I pretended to play dumb and responded accordingly.  "Oh the dish, I forgot all about it.  I really haven't had much of a chance to watch TV so I can't really say."

"Satellite dish, you have a satellite dish here in the building?"  My father asked, pretending to sound surprised.  His poor acting skills clearly left a lot to be desired.  I don't think he rehearsed enough prior to arriving here today.

"Of course he does, Simon."  Mr. Harris interjected.  "Everyone in the building subscribed for it except for poor old Mrs. Handy, who is blind as a bat.  Don't you remember me telling you about it earlier?"

Dad muttered something inaudible to all of us, however knowing him, I am sure it was a profanity of some sort.

"Let me just turn in on for you and check the reception."  Mr. Harris advised as he starting clicking through the channels.

"Reception looks just fine to me."  Harris concluded.  "Do you want it shut off before we all get going?"

Before I could respond, Old Pete suddenly yelled out impatiently "143, turn it to channel 143!"

Old Pete had been so quiet the entire time he had been here that his outburst gave me quite a start as I had actually forgotten he was still here.

Mr. Harris clicked over to channel 143 and there it was, what a unexpected revelation.  English football!

"Well, Well, Well!" Dad blurted out trying to sound surprised.  "Look at that, it's Manchester United, Pete.  We can see the Red Devils right here & save ourselves a couple bucks in the process."

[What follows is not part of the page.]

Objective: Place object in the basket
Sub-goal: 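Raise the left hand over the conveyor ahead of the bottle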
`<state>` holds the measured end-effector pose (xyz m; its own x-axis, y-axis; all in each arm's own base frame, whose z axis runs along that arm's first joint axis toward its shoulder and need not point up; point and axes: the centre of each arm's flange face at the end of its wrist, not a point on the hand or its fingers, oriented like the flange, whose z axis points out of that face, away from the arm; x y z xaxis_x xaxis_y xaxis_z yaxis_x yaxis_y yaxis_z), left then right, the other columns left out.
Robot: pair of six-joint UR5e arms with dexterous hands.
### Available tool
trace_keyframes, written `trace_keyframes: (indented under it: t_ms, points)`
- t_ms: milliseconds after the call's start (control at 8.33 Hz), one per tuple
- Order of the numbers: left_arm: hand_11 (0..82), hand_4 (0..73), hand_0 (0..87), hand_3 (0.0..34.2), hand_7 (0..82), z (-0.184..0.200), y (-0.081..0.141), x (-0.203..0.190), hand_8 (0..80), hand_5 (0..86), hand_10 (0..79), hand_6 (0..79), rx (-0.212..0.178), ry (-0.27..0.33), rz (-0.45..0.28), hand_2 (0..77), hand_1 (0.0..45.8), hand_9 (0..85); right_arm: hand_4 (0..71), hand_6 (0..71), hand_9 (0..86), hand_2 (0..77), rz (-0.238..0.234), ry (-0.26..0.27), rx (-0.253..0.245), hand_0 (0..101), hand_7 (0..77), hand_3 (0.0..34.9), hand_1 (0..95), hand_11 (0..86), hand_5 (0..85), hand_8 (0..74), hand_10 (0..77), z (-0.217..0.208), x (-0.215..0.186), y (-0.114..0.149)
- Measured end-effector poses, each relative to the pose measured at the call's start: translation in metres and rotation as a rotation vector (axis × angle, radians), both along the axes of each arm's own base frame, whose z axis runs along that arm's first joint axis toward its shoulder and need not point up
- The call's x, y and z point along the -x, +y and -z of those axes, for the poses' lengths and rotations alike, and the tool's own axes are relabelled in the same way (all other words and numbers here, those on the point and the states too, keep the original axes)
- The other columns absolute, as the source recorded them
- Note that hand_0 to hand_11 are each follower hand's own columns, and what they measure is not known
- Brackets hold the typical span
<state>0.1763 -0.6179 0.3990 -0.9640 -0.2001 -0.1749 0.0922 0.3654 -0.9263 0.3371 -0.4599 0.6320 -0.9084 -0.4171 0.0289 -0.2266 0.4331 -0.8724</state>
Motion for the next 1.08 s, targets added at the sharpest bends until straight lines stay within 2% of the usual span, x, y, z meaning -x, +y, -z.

Dad had a huge grin on his face and he looked over at me laughing.

"There's a lesson in this for you, boy.  Don't keep secrets from your old man.  I have been around a lot longer than you and I am still pretty clever, even for an old boy."

He was right, he did outsmart me tonight.  I just laughed at the whole entire foolish game we had had been playing with one another.  I felt kind of stupid for the whole thing and was going to tell Dad just that when suddenly the door buzzer rang from the main lobby downstairs.

As I got up to answer it, Dad yelled out behind me "That should be Glen and Derek.  They are bringing the beer and pizzas.  Let them in quick boy, I'm famished."

All of a sudden, things did not seem that funny anymore.